Un informe de Trabajo propone acabar con las ayudas para contratar

18
Sep, 2009

Se está destruyendo empleo a marchas forzadas. Desde que ha arrancado la crisis, han caído más de 1,5 millones de puestos de trabajo en España. En este contexto, se puede llegar a pensar que subvencionar la contratación a través de bonificaciones ayuda a crear empleo o al menos a frenar la sangría. Pero un informe encargado por el Ministerio de Trabajo lo pone en duda. ‘Los contratos incentivados no han logrado contribuir a la creación de empleo o a la reducción del paro’, reza el documento en sus últimas líneas. Aunque inmediatamente matiza: ‘Este resultado no debe sorprender demasiado, dado que el objetivo de las políticas de bonificación no era tanto la creación de empleo como la reducción de la temporalidad’.

Pero el estudio va más allá. ‘Quizá haya llegado el momento de dejar de subvencionar las contrataciones siempre que los fondos que se liberen puedan dedicarse a otras medidas que puedan tener un mayor impacto directo en el nivel de empleo o en la propia protección social de los trabajadores que se encuentran en situación de necesidad como consecuencia del desempleo’, concluye el informe, de ocho capítulos, 290 páginas y fechado en diciembre de 2008.

En el ministerio apuntan que el informe, anticipado ayer por la cadena SER, no ha sido elaborado por técnicos del ministerio, sino por el profesor de la Universidad de Alcalá Luis Toharia -prestigioso conocedor del mercado laboral español y colaborador del ministerio- y otros seis profesores universitarios. Por lo que sus opiniones no tienen por qué coincidir con las oficiales.

No obstante, las conclusiones del informe coinciden básicamente con las que en más de una ocasión responsables del ministerio han formulado fuera de los micrófonos, y con la ‘reflexión’ en voz alta que hizo el ministro de Trabajo, Celestino Corbacho, hace un par de semanas en el Congreso.

‘Tenemos demasiadas bonificaciones en este país y no siempre generan empleo por sí mismas. Es un reto para el Gobierno conseguir el objetivo de crear empleo’, afirmó el ministro ante los diputados. También los sindicatos han expresado en más de una ocasión que las bonificaciones a la contratación no sirven para crear empleo.

Para algunos, la frase sonó a advertencia de Corbacho a la patronal -los empresarios son los máximos beneficiarios de las bonificaciones a la contratación- ante el distanciamiento del Gobierno y la CEOE a cuenta del fracaso del diálogo social. Para otros, una simple reflexión sobre un tema que costará en 2009 unos 2.500 millones de euros a las arcas públicas.

Éste es un asunto nada baladí en este año en que el gasto de la protección por desempleo -prestaciones y subsidios- se situará en torno a los 34.000 millones y en el que el déficit público acabará rondando el 10% del PIB. Hay que tener en cuenta que las arcas de la Seguridad Social no se resienten con las bonificaciones puesto que lo que no perciben del empresario lo aporta el Estado.
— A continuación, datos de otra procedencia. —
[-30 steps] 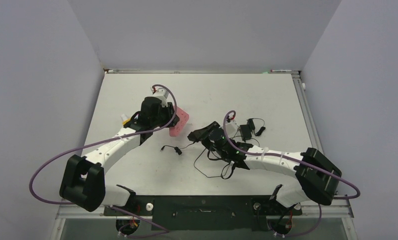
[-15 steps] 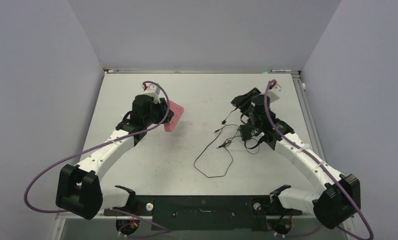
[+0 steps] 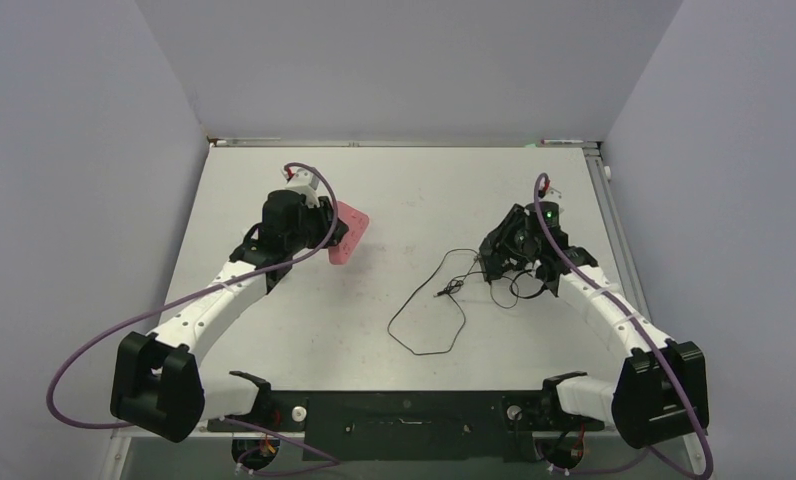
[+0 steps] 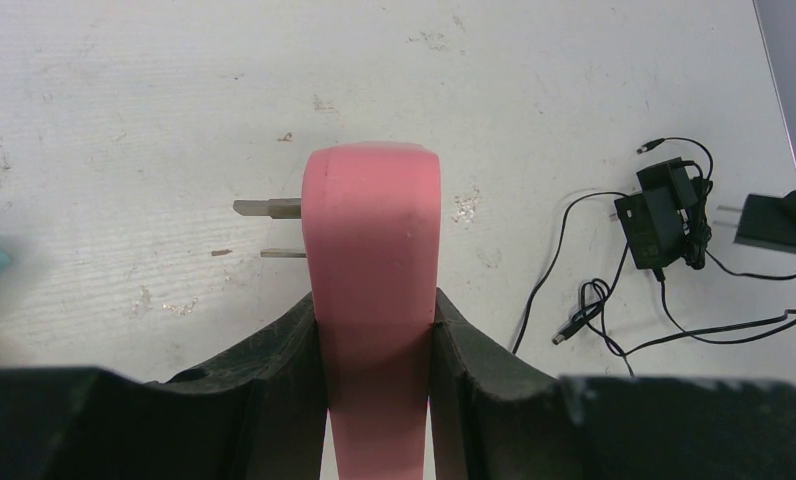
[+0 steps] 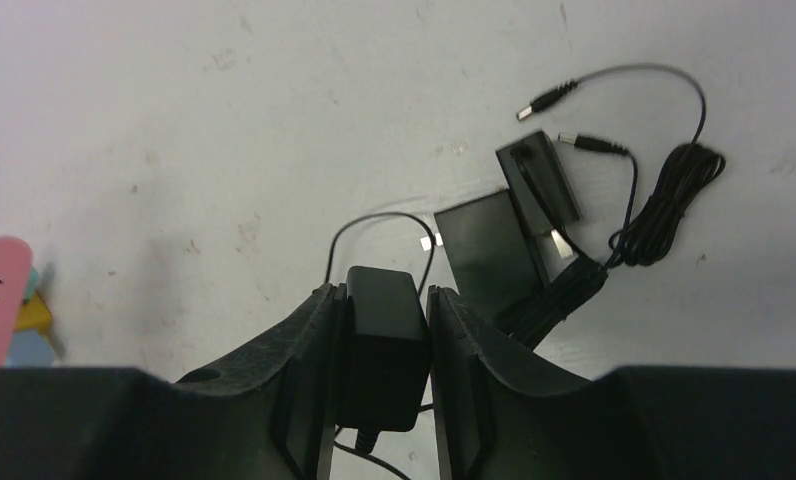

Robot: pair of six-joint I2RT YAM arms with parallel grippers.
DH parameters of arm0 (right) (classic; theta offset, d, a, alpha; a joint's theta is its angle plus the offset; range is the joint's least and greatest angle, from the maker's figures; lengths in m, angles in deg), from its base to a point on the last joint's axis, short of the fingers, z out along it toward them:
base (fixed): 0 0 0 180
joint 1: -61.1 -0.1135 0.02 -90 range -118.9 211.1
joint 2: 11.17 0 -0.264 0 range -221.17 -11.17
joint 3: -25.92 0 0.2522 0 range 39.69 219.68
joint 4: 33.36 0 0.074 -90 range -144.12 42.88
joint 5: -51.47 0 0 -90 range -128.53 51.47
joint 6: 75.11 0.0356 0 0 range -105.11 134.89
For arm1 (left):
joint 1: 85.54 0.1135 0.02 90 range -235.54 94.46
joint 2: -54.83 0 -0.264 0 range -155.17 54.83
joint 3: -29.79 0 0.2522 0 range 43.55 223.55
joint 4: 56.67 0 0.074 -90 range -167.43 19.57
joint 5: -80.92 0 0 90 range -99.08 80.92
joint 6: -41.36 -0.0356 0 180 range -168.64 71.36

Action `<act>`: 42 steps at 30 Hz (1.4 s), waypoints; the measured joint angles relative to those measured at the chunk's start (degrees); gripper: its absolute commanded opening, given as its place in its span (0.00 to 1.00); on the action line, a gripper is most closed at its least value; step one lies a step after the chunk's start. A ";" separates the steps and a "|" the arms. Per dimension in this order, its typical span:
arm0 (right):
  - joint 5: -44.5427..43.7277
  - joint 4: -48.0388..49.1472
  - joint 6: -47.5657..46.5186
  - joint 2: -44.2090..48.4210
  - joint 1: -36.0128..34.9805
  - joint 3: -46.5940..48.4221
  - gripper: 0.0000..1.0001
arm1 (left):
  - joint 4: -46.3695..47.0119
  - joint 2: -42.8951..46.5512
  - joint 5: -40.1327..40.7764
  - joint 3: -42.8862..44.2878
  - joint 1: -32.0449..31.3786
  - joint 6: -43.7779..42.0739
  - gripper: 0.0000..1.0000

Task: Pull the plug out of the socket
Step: Place the plug at the center of the board.

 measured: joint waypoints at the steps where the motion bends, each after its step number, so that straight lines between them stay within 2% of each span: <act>1: 0.74 0.26 0.02 -0.17 0.02 -1.31 0.05 | 0.00 0.15 -0.04 -0.04 0.00 0.04 0.00; 7: 2.49 0.76 0.00 -2.21 0.02 -7.76 0.05 | 0.00 0.31 -0.72 -0.07 0.00 0.07 0.00; 11: 3.69 2.84 0.24 -4.07 0.02 -10.03 0.11 | 0.00 0.28 -0.92 -0.07 0.00 0.09 0.00; 17: 3.69 7.74 0.59 -5.84 0.00 -10.58 0.32 | 0.00 0.24 -1.01 -0.20 0.00 0.11 0.00; 23: 2.25 8.13 0.59 -5.84 0.00 -11.45 0.57 | 0.00 -0.07 -1.14 -0.28 0.00 0.11 0.00; 31: 0.42 6.03 -0.04 -5.29 -0.31 -11.58 0.69 | 0.02 -0.31 -2.32 -0.31 0.00 0.11 0.00; 35: -0.13 5.22 -0.46 -4.02 -0.31 -11.56 0.79 | 0.02 -0.76 -3.48 -0.31 0.00 0.11 0.00; 42: -3.02 2.08 -2.51 -0.74 -0.31 -10.16 0.92 | 0.22 -4.61 -8.96 -0.09 -0.81 0.04 0.00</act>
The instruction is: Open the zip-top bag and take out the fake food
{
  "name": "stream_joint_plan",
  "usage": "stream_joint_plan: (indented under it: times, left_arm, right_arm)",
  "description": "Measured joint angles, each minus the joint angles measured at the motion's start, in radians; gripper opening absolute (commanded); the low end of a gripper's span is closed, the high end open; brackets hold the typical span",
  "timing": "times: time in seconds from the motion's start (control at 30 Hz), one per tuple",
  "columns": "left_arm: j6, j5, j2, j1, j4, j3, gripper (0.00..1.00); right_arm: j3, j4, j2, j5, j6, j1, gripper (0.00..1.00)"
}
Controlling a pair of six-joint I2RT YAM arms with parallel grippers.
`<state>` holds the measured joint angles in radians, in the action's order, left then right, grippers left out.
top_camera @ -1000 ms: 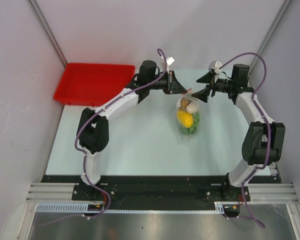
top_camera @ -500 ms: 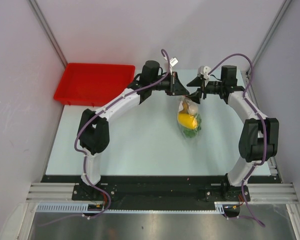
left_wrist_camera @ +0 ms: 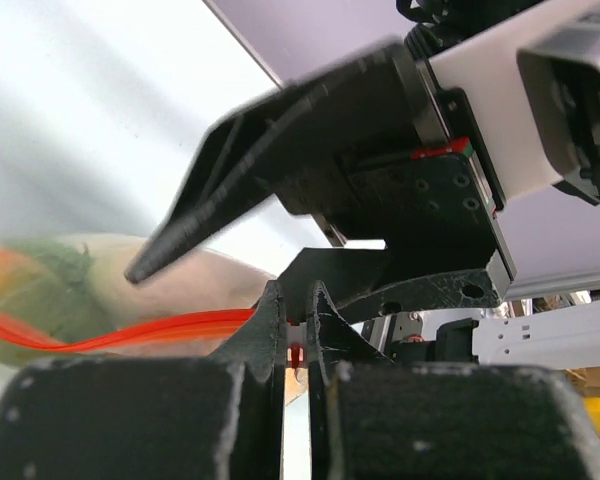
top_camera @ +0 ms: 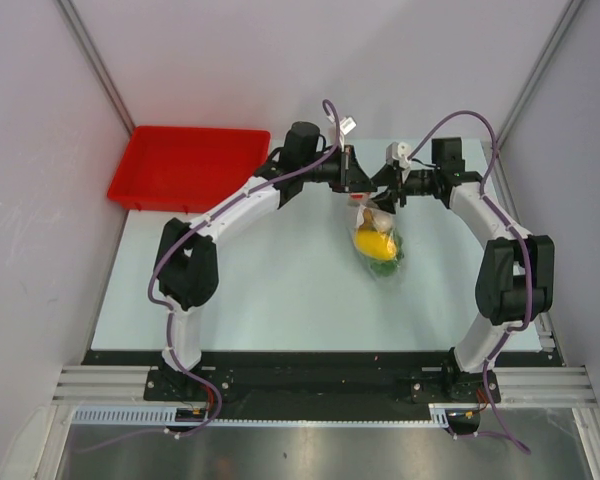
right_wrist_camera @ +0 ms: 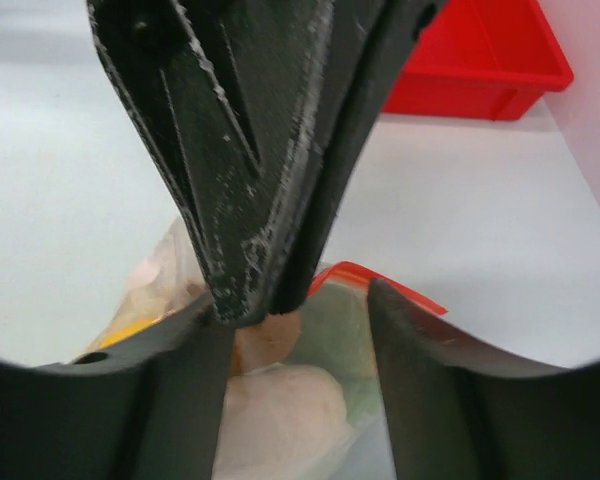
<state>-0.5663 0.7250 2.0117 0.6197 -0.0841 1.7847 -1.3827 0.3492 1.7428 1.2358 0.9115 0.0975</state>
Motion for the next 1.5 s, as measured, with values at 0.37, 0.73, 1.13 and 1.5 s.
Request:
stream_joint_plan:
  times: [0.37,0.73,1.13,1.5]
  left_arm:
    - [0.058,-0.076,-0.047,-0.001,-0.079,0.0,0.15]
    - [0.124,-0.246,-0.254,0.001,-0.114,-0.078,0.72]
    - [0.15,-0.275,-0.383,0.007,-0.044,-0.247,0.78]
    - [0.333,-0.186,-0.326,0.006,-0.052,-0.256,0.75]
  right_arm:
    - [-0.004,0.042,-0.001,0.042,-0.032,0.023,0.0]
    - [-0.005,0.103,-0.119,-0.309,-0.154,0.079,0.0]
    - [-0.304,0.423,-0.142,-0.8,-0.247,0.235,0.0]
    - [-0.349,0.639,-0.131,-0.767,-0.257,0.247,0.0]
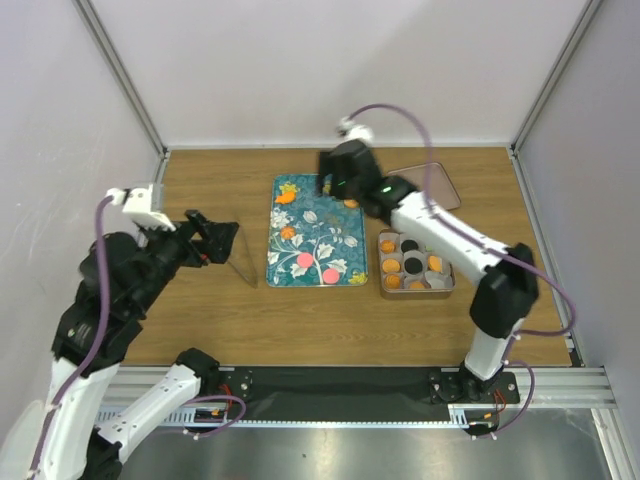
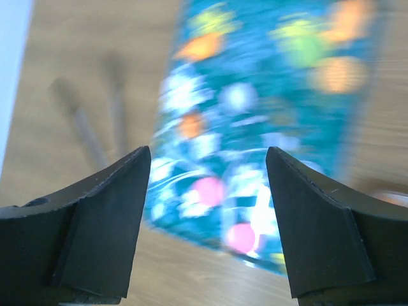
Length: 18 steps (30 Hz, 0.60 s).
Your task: Pack the cookies
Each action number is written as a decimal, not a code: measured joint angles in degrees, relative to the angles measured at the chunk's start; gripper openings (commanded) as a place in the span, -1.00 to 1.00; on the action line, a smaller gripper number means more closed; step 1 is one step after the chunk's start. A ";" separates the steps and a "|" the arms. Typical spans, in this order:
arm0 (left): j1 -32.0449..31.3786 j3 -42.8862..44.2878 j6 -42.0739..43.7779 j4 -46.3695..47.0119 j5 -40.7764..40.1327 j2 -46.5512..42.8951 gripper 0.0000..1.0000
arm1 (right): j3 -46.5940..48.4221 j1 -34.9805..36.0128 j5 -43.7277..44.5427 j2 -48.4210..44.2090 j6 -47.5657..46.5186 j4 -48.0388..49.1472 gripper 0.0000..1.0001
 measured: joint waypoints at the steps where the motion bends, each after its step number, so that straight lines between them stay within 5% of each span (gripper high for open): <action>1: 0.00 -1.01 -0.04 0.57 0.61 0.50 0.88 | -1.92 -3.21 -0.02 -2.47 0.42 -0.94 0.55; 10: 0.00 -10.21 -0.81 6.40 7.06 8.13 0.86 | -6.88 -30.25 -2.36 -6.84 0.37 -6.95 0.40; 18: 0.00 -13.51 -1.03 9.84 11.34 11.06 0.86 | -0.39 -41.55 -5.16 6.69 -2.34 -8.72 0.25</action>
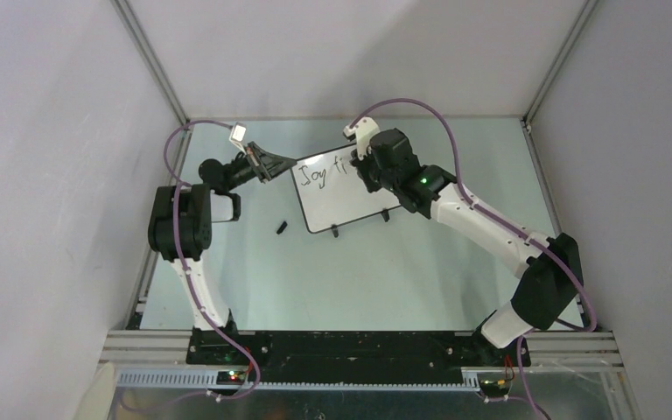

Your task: Write a sentence on the whiteboard

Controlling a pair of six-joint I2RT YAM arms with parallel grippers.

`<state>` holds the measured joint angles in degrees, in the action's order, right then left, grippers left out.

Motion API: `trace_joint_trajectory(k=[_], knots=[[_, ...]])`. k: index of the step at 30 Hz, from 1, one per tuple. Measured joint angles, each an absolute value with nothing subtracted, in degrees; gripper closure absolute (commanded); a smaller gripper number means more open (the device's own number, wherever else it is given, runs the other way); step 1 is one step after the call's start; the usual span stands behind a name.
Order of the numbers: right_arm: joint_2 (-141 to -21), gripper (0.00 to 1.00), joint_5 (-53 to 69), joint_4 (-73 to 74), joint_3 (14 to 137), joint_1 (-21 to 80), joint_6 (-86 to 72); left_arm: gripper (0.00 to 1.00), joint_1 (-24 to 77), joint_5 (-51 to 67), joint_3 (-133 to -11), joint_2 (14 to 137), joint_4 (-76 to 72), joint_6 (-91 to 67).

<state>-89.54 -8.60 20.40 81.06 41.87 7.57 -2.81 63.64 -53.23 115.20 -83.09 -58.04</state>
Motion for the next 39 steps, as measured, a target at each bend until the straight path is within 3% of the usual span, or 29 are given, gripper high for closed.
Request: trace_joint_trajectory(k=[39], knots=[[-91.39,1.00,-10.09,17.65,79.61,41.08,7.51,1.00,-2.81,63.64,-53.23,115.20,-83.09,-58.04]])
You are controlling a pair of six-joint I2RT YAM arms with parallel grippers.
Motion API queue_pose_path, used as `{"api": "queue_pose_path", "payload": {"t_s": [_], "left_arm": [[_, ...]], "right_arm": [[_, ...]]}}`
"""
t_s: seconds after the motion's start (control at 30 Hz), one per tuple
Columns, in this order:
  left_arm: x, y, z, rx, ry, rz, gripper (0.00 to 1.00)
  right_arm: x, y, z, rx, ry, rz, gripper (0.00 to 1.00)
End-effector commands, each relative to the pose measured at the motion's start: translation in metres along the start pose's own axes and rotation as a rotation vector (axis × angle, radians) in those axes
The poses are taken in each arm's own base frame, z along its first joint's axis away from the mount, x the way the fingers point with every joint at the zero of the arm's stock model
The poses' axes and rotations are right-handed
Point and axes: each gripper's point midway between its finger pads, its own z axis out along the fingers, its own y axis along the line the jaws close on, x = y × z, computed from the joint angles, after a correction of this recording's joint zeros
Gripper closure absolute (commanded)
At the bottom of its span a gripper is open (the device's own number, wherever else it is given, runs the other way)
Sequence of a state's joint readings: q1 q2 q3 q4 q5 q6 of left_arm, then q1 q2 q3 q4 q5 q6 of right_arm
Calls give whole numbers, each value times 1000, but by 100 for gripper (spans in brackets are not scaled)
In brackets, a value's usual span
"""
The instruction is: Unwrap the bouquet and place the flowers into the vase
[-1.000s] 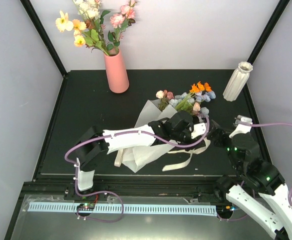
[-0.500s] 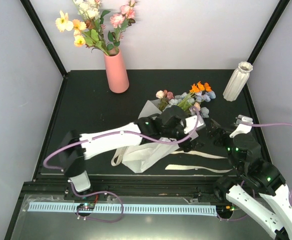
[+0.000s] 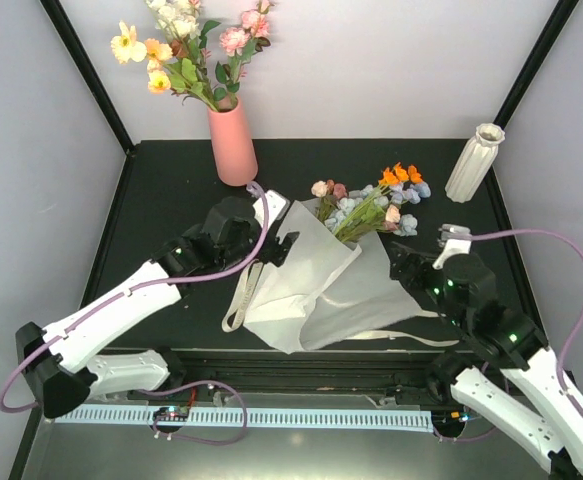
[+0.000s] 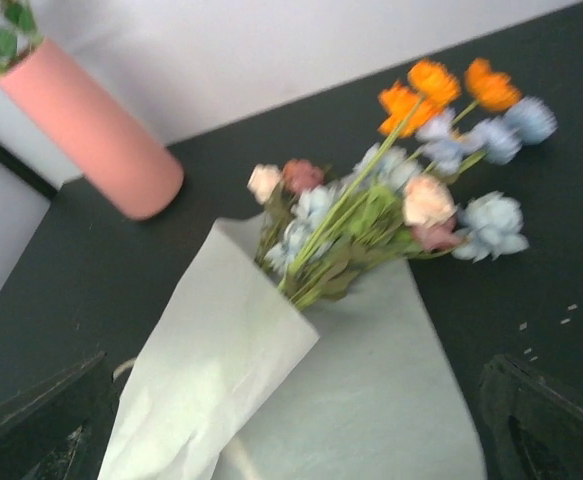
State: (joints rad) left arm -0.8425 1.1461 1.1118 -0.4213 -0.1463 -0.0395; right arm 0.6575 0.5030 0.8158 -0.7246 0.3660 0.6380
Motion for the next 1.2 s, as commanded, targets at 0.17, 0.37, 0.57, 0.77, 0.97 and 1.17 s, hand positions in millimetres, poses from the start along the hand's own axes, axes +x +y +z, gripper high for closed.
{"api": "queue_pose_path", "payload": {"t_s": [0.17,0.37,0.57,0.77,0.97,1.17], "left_arm": [[96,39,34,-86,334,-146,1],[131,13,62,56,475,-166,9],[117,-50,51,330,398,-57,11],[127,-80,49,375,422,46,11],[144,-91,62,326,460,95,13],[155,-98,79,321,477,110,23]], "right_arm": [[73,57,50,-187,395,-6,2],[118,47,73,-152,516,1,2],[161,23,83,-85,585,76,2],[169,-11,83,58,547,91,1],[153,-56,75,269,461,13,0],[143,-80,82,322,467,47,0]]}}
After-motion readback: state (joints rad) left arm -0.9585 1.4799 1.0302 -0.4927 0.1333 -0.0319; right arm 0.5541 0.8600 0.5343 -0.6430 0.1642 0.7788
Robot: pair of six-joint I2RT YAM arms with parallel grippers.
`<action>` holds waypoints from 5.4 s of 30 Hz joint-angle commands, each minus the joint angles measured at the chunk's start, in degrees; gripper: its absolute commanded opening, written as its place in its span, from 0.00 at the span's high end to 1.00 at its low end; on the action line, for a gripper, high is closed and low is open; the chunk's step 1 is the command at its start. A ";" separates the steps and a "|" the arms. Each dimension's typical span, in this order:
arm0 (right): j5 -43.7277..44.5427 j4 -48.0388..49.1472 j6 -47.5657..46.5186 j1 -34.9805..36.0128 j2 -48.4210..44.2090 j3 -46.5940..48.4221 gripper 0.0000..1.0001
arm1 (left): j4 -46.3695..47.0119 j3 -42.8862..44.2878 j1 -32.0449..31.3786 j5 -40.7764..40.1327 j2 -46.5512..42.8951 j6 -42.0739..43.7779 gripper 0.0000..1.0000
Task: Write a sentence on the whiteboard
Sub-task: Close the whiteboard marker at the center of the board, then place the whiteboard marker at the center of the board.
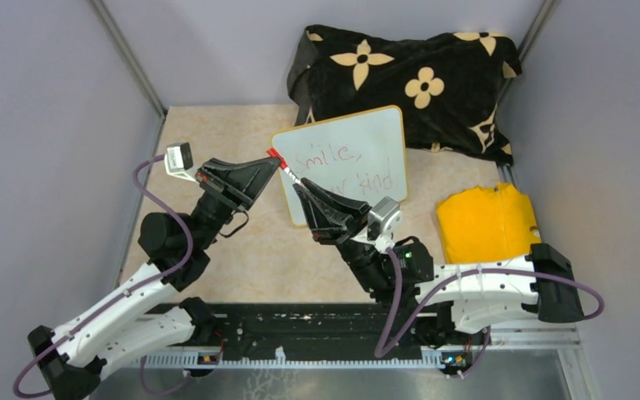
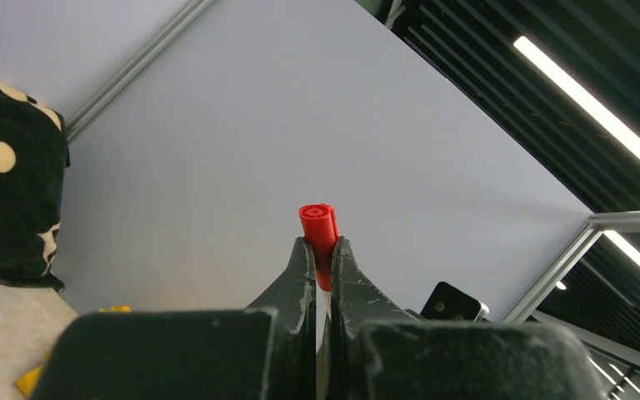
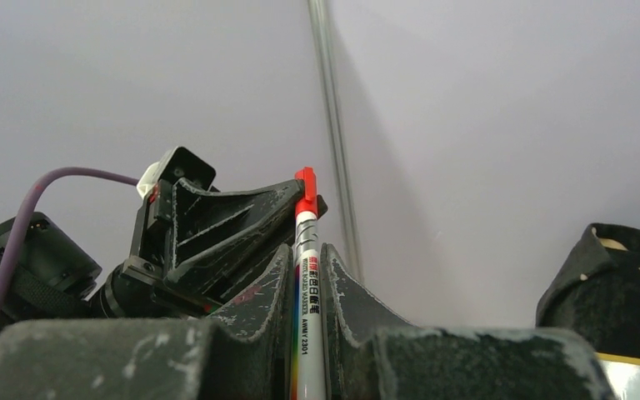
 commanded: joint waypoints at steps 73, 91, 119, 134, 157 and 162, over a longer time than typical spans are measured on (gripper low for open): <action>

En la elaboración del estudio participaron también, a través de entrevistas, responsables ministeriales, empresarios y sindicatos. Los primeros afirman, pese a las opiniones públicas expresadas, que no se puede acabar con las bonificaciones sin más. Que antes habría que ‘converger los costes de los contratos temporales e indefinidos’.

Esto lleva a los responsables del estudio a proponer que las cotizaciones por desempleo cambien en función de si el compromiso laboral es temporal o indefinido, siendo mayores en el primer caso y menores en el segundo.

Mientras CC OO, por parte sindical, muestra su conformidad con las conclusiones, los representantes empresariales afirman que ‘las bonificaciones no deben desaparecer, ya que se perdería la ventaja de contratar determinados grupos de trabajadores mediante contratos indefinidos’.

Este tipo de subvenciones a la contratación indefinida nacieron con el objetivo de impulsar el trabajo entre colectivos desfavorecidos. Pero su extensión en los últimos años ha sido tal que sólo los contratos a hombres entre 30 y 45 años quedan fuera de las subvenciones.

Por otro lado, el ministro Corbacho se refirió ayer a la escasa probabilidad de que el paro llegue al 20% de la población activa. En declaraciones a Onda Cero, dijo que si la población activa registra un crecimiento vegetativo ‘no se llegará a ese porcentaje’ y que si se desbordara la tasa de paro se vería impactada directamente.